Records contained in a dataset:
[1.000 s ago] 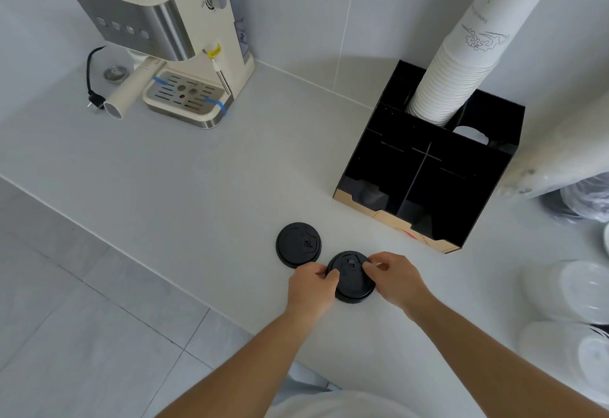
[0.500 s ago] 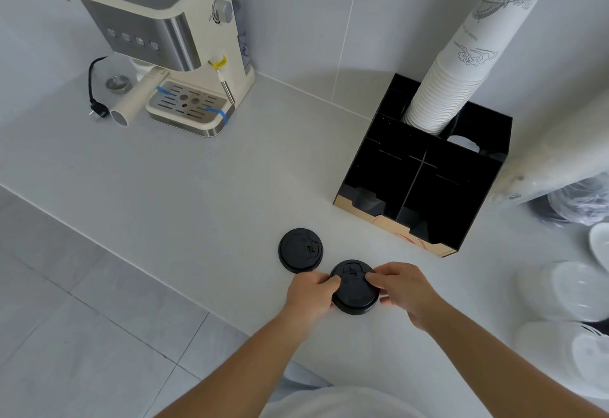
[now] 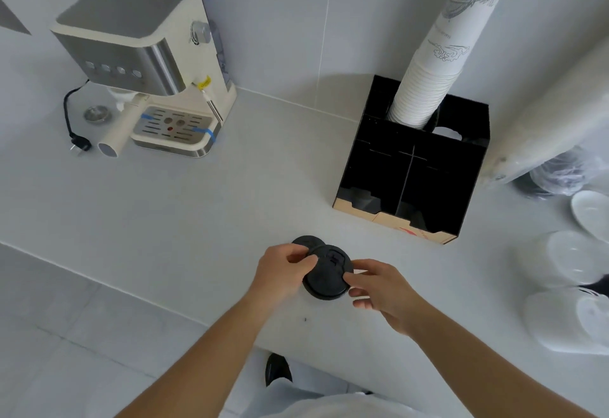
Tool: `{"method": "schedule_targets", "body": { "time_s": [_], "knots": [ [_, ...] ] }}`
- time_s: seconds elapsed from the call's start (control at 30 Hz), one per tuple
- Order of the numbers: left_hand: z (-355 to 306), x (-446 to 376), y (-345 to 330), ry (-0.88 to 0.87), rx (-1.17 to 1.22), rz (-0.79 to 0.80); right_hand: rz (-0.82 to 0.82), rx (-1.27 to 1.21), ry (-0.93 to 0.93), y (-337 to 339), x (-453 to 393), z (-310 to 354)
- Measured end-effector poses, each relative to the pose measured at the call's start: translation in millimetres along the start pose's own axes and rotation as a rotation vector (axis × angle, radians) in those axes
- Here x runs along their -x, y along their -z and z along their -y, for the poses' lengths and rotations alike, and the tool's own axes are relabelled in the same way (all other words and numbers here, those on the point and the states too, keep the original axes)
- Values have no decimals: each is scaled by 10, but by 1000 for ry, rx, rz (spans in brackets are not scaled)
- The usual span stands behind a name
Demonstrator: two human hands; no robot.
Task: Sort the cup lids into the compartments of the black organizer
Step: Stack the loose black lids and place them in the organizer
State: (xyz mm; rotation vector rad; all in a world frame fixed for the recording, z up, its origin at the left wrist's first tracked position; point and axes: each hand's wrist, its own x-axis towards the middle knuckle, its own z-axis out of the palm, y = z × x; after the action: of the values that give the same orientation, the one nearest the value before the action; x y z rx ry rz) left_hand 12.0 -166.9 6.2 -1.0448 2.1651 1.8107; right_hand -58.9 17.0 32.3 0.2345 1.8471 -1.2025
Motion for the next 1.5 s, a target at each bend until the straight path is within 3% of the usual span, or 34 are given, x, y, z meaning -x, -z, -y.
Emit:
{"method": "schedule_targets", "body": {
  "time_s": [0.63, 0.93, 1.23, 1.5],
  "knots": [
    [-155, -757, 388, -98, -319, 266, -289, -244, -35, -720, -295, -96],
    [-146, -811, 409, -122, -370, 291, -345, -253, -60, -808, -368, -94],
    [-123, -829, 389, -152, -436, 279, -399, -113, -98, -806, -427, -98],
    [-85, -851, 387, -53, -362, 257, -361, -187, -157, -815, -445, -41]
  ]
}}
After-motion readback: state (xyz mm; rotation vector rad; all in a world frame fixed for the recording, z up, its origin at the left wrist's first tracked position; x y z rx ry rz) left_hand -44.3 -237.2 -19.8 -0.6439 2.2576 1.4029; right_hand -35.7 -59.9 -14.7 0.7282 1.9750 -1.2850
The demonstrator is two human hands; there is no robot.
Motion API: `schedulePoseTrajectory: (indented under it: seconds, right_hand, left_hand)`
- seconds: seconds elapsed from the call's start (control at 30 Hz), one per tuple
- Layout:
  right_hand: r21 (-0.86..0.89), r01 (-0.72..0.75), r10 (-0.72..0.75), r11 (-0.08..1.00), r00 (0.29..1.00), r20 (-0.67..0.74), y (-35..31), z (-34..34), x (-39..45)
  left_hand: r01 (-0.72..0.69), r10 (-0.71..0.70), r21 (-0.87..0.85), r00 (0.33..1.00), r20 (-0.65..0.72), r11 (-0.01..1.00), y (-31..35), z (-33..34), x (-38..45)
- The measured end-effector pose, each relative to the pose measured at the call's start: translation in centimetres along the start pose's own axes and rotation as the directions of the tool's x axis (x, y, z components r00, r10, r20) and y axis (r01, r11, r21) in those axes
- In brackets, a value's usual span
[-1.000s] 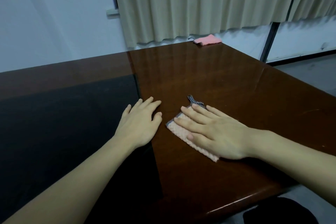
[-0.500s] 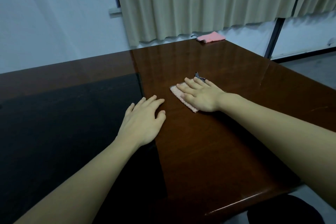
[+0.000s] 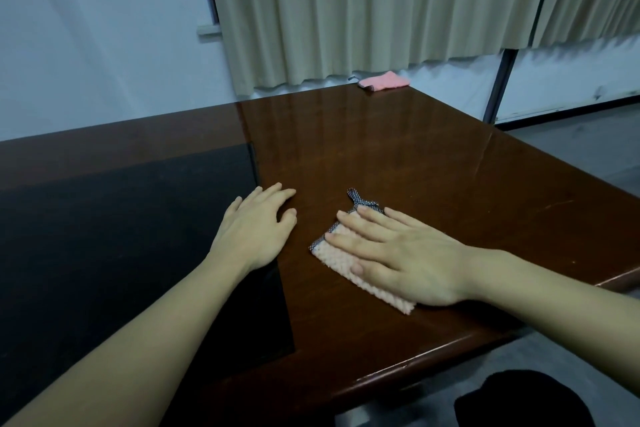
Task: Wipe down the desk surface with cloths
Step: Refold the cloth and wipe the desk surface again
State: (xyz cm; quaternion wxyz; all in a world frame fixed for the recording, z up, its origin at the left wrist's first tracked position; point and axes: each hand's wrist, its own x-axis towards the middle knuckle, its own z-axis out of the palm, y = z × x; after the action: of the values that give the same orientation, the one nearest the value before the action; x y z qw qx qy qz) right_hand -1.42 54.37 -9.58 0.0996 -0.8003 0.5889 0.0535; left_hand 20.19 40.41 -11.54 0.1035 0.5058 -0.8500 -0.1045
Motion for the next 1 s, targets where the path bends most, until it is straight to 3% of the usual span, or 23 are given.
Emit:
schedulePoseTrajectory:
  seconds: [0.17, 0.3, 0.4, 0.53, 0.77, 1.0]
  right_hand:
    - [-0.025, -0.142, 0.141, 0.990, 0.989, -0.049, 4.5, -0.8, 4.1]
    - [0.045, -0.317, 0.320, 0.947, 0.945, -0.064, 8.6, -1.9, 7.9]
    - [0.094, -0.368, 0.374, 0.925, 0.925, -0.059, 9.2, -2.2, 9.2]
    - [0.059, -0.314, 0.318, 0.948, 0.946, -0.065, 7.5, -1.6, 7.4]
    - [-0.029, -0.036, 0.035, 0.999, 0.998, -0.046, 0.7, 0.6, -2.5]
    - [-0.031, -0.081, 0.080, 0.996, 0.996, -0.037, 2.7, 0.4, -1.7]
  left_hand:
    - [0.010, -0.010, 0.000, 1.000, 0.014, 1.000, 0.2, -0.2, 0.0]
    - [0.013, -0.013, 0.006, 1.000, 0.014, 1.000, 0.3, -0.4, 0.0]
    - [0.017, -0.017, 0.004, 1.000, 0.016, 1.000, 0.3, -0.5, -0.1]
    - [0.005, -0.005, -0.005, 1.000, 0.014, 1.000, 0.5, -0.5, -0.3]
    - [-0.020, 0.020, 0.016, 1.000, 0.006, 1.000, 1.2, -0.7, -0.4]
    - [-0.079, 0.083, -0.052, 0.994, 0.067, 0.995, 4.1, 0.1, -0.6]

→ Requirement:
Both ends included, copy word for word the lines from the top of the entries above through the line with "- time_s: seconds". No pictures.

→ Answer:
[1.000 s ago] 
[0.500 s ago] 
[now] 
Tool: `{"method": "schedule_targets", "body": { "time_s": [_], "knots": [ [_, ...] ] }}`
- time_s: seconds elapsed from the call's start (control at 30 Hz), one per tuple

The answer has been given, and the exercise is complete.